- [TASK BRIEF]: Report back every line from the entries below in which the word "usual" occurs.

Stored records

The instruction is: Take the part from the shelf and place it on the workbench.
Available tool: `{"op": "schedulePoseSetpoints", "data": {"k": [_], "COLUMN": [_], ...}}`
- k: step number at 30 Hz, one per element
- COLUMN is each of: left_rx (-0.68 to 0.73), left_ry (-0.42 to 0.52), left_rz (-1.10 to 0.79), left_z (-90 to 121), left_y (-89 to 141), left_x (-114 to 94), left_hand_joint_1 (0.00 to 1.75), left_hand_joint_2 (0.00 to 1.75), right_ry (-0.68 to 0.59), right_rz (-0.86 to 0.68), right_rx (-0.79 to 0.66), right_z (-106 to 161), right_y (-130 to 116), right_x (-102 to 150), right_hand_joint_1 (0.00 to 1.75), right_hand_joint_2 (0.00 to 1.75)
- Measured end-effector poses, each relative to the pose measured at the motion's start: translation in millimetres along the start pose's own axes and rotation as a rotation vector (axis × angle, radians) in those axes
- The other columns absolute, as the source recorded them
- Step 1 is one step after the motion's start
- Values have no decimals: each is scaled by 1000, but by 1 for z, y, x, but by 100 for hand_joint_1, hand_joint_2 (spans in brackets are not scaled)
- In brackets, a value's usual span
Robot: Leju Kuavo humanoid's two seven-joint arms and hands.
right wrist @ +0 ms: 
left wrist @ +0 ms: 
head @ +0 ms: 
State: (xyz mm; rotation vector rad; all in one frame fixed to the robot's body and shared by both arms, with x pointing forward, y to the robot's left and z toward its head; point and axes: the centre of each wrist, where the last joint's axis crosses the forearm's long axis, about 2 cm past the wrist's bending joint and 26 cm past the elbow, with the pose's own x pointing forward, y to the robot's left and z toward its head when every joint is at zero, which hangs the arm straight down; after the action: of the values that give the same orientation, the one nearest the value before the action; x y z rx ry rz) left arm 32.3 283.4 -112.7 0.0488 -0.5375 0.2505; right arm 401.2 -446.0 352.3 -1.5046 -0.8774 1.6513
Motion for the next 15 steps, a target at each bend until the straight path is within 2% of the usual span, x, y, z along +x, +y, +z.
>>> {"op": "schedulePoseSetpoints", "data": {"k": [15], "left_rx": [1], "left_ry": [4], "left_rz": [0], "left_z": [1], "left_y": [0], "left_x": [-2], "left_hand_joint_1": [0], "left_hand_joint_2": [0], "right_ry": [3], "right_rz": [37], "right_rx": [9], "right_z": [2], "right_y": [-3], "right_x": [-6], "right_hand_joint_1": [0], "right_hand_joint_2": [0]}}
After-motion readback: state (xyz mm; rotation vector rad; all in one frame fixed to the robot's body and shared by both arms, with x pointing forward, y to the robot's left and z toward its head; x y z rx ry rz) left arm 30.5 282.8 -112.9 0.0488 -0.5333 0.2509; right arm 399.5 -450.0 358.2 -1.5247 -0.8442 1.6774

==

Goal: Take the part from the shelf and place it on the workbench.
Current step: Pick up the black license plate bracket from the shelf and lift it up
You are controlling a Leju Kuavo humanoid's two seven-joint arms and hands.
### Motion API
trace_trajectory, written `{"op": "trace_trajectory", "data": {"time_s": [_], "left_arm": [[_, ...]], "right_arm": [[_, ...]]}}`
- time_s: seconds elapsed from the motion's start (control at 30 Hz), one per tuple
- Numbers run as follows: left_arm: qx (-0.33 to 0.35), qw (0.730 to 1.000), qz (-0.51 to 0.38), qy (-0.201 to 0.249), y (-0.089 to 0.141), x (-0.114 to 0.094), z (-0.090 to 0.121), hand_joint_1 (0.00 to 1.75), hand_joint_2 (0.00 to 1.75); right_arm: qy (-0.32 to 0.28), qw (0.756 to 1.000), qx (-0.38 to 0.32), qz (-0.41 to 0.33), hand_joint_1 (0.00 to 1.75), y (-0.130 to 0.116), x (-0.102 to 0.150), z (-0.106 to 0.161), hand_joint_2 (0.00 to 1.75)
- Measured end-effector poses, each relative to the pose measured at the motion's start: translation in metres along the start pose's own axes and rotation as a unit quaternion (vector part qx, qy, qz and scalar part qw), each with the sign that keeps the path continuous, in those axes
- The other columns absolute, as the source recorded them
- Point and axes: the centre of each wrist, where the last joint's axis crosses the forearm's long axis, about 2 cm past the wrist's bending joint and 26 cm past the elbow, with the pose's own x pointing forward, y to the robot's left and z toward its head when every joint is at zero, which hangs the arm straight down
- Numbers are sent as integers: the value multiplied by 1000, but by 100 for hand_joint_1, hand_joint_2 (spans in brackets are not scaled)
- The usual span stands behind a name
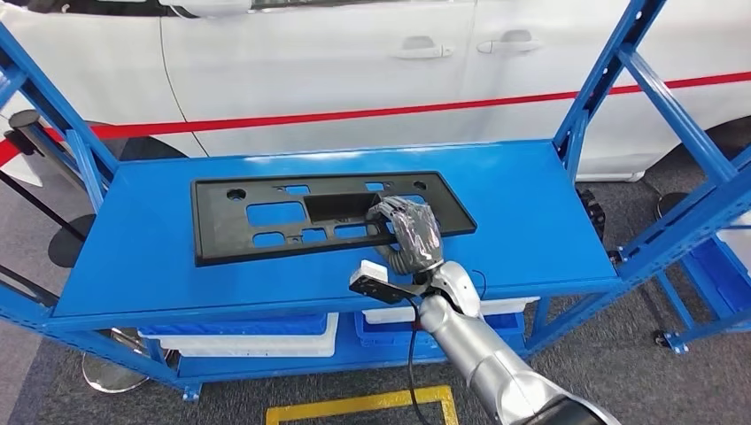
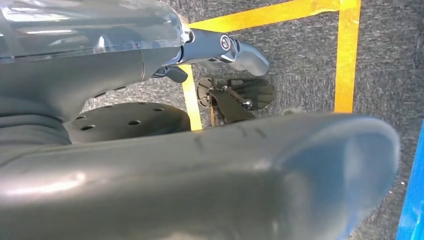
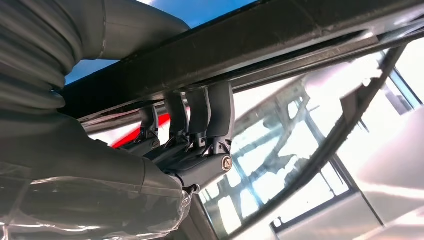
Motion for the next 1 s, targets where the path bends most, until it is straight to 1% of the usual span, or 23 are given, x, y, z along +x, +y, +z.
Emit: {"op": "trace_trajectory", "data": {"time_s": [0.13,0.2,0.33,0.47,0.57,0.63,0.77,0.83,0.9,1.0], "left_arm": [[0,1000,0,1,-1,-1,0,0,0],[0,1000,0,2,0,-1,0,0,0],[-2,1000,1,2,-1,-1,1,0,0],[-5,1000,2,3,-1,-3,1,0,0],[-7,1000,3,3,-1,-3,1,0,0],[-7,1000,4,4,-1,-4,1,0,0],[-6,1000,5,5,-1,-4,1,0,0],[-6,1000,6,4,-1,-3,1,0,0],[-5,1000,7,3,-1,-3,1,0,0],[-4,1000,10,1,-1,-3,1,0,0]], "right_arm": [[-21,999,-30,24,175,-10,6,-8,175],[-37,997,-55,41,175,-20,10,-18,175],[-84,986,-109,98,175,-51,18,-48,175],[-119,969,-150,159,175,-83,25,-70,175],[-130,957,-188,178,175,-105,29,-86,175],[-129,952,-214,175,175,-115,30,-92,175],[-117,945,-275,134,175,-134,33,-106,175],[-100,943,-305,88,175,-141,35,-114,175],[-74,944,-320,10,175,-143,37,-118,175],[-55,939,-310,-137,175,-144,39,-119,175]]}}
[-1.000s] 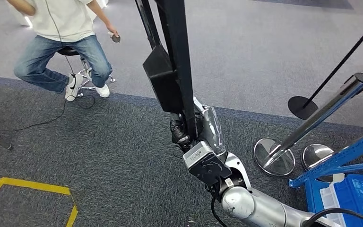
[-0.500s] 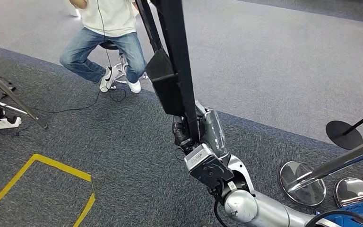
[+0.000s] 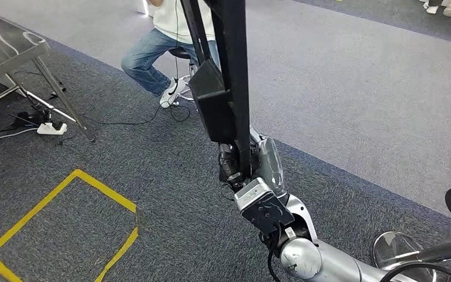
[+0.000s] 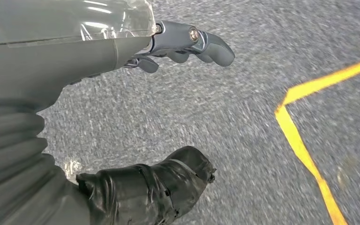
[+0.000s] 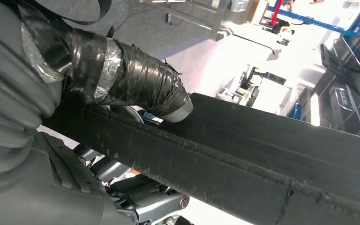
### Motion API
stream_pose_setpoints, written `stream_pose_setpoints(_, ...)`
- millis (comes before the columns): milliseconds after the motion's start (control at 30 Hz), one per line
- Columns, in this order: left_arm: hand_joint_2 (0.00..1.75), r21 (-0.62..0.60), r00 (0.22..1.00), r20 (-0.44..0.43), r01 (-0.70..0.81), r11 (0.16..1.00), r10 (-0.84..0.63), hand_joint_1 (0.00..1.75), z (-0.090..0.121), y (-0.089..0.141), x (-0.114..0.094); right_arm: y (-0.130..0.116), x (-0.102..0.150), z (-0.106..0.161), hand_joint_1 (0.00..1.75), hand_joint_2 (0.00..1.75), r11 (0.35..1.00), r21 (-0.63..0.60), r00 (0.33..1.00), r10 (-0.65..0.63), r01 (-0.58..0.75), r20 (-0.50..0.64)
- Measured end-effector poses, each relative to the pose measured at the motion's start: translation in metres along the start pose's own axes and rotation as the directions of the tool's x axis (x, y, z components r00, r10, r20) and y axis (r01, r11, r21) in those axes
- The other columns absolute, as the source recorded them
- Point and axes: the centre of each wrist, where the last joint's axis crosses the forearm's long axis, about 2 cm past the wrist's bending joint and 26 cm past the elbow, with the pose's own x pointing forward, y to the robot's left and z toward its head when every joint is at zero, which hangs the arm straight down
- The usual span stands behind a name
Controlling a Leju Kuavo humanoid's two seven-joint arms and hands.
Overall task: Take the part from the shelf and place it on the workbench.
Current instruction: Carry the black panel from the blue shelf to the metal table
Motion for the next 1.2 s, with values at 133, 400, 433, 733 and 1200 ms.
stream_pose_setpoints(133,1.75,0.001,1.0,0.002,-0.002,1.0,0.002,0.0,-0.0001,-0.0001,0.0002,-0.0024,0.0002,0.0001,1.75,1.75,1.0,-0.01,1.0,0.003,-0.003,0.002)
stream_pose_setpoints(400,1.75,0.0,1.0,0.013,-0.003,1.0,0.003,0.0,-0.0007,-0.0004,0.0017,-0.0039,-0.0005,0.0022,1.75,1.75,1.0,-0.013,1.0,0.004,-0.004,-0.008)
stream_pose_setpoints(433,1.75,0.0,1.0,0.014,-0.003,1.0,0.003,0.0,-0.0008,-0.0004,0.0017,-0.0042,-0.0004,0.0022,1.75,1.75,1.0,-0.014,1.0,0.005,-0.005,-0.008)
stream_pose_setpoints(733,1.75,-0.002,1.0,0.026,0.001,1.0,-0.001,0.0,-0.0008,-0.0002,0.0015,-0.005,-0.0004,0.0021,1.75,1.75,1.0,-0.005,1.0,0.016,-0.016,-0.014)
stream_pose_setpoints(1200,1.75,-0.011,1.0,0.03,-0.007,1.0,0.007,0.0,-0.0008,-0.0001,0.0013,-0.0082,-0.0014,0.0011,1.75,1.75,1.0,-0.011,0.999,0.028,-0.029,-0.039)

- [THE COMPLETED TASK]:
- In brackets, a value's usual span
Motion for the next 15 steps, a target at each bend until the straight path is within 2% of the usual span, x, y, z along +x, +y, +z.
- The usual span stands behind a name
Motion for the next 1 s, targets where the path bends most, until it is straight to 1% of the usual span, or 23 are given, x, y, z along +x, +y, +z.
- The usual span stands behind a name

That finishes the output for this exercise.